My comment: Even if it was not likely that species differences in miRNAs are nutrient-dependent and pheromone-controlled, there would be no scientific evidence to support mutation-driven evolution. Even if Zhang et al., (2012) did not provide “…a novel role of miRNAs as the bridge between our diet and gene expression through post-transcriptional silencing of mRNA translation…” and evidence of a new mechanism by which our environment may alter our phenotype, evolutionary theorists could not continue to tout theory while everyone else becomes aware of the need to incorporate the role of miRNAs and physiology into models of adaptive evolution.
So, what are you waiting for that might help you make scientific progress or help you to understand why individual differences and species-wide differences exist in species from microbes to man that appear to be nutrient-dependent? Do you think that the metabolism of nutrients to pheromones does not control reproduction in species from microbes to man?
Speak up! Be one of the first, not the last, to recognize the scientific progress of the last decade and of at least four more decades before that. Make Darwin proud! He was, after all, the first to put ‘conditions of life’ that we know are nutrient-dependent and pheromone-controlled before natural selection that he knew somehow occurred for observable phenotypes. Stop touting the bastardization of his theory! He never knew anything about mutation-driven evolution, and if he had he would almost undoubtedly find that associated theories lack explanatory power compared to what is neuroscientifically known today.
ISHE talk Abstract submission (300 words). Only my poster was accepted for presentation.
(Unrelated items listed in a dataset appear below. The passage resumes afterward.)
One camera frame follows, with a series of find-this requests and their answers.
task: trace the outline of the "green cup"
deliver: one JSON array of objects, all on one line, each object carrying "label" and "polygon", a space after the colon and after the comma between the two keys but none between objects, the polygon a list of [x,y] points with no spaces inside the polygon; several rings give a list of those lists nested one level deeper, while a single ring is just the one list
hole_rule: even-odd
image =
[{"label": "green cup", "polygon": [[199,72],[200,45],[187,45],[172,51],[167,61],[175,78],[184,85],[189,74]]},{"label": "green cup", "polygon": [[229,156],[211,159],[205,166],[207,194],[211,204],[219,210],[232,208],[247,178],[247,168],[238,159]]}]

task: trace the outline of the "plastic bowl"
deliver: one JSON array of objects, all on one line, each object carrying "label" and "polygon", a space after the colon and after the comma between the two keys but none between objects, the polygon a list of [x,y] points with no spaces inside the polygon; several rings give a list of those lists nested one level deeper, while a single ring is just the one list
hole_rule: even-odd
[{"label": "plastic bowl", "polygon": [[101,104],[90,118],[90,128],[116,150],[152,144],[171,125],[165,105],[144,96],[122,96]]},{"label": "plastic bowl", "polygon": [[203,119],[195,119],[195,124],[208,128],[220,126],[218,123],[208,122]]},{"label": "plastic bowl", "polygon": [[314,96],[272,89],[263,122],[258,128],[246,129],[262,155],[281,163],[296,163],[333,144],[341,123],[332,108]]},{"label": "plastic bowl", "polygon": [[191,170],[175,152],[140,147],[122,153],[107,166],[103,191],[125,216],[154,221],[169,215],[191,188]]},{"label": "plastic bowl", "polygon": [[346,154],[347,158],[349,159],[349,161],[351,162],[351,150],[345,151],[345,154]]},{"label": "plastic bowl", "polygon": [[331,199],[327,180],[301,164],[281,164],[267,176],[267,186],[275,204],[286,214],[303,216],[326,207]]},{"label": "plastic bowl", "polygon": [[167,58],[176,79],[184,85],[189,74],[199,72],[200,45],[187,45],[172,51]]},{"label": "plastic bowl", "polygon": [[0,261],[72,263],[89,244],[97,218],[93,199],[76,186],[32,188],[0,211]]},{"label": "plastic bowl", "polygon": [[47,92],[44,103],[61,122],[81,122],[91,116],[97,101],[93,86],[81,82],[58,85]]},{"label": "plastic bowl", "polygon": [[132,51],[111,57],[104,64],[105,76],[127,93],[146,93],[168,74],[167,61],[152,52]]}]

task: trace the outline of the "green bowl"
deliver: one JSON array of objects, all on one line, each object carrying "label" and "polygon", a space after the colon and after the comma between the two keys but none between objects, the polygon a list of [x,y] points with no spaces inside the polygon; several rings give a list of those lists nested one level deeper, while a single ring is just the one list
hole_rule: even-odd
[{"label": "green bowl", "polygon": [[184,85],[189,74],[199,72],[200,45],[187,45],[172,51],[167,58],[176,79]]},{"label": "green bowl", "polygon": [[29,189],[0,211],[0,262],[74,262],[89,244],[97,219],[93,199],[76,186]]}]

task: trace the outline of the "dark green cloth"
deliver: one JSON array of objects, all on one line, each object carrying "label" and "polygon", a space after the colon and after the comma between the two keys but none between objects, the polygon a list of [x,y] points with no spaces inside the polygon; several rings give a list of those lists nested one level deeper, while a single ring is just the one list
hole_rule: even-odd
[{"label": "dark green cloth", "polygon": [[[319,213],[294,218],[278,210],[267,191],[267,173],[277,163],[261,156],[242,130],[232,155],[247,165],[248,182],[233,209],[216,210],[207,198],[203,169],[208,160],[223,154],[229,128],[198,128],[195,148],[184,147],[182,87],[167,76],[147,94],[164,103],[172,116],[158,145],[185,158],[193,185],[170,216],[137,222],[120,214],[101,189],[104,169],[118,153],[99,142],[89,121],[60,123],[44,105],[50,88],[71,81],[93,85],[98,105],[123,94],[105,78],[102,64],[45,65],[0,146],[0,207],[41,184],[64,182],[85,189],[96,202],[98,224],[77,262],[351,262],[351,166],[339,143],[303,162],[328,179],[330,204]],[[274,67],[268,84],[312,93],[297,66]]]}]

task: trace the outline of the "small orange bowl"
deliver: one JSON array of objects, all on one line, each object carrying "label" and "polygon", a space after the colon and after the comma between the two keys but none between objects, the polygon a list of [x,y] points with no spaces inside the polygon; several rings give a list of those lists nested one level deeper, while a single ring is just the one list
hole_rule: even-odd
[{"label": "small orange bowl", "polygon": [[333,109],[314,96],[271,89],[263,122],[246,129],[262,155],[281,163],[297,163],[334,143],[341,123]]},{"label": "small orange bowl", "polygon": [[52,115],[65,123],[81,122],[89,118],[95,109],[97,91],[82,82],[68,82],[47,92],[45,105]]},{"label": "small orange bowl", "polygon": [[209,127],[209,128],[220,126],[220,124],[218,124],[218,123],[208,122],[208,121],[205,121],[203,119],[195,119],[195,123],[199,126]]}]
The theory that mutations of existing genetic material are sources of pleiotropy and adaptation can now be replaced with an accurate representation of how symbionts in members of ecological communities enable bottom-up nutrient-dependent epigenesis and top-down pheromone-controlled epistasis during adaptive evolution (Duron & Hurst, 2013; Kohl, 2012). Nutrient-dependent single amino acid substitutions and de novo protein biosynthesis exemplify the involvement of seemingly futile thermodynamic control of intracellular and intermolecular interactions in microbes, which results in non-random stochastic gene expression. Cycles of RNA transcription and degradation (Yap & Makeyev, 2013) also cause changes in pheromone-controlled reproduction, which enables accelerated changes in nutrient-dependent adaptive evolution controlled by the microRNA/messenger RNA (miRNA/mRNA) balance (see for review Meunier et al., 2013). Environmental cues, like those that signal the availability of glucose, cause changes in the miRNA/mRNA balance that enable the epigenetic landscape to become the physical landscape of DNA and gene expression during developmental transitions required for successful nutrient-dependent pheromone-controlled reproduction in species from microbes (Park et al., 2010) to man (Jobe, McQuate, & Zhao, 2012). Using examples, I extend the molecular mechanisms of thermodynamics and organism-level thermoregulation across the continuum of adaptive evolution. A mouse model (Kamberov et al., 2013) links single amino acid substitutions and de novo protein biosynthesis to invertebrate pheromone production (Lassance et al., 2013) and replaces mutations theory, which has been classically misrepresented in reports on arthropods, like the peppered moth (Cook & Saccheri, 2013). In this report on non-random ecological, social, neurogenic, and socio-cognitive niche construction, the epigenetic effects of olfactory/pheromonal input in arthropods also enables selection for phenotype in a human population that arose during ~ 30,000 years (Grossman et al., 2013). Darwin’s ‘conditions of existence’ and Tinbergen’s ‘survival value’ are revisited in the context of ‘genes of large effect’ and the biology of behavior.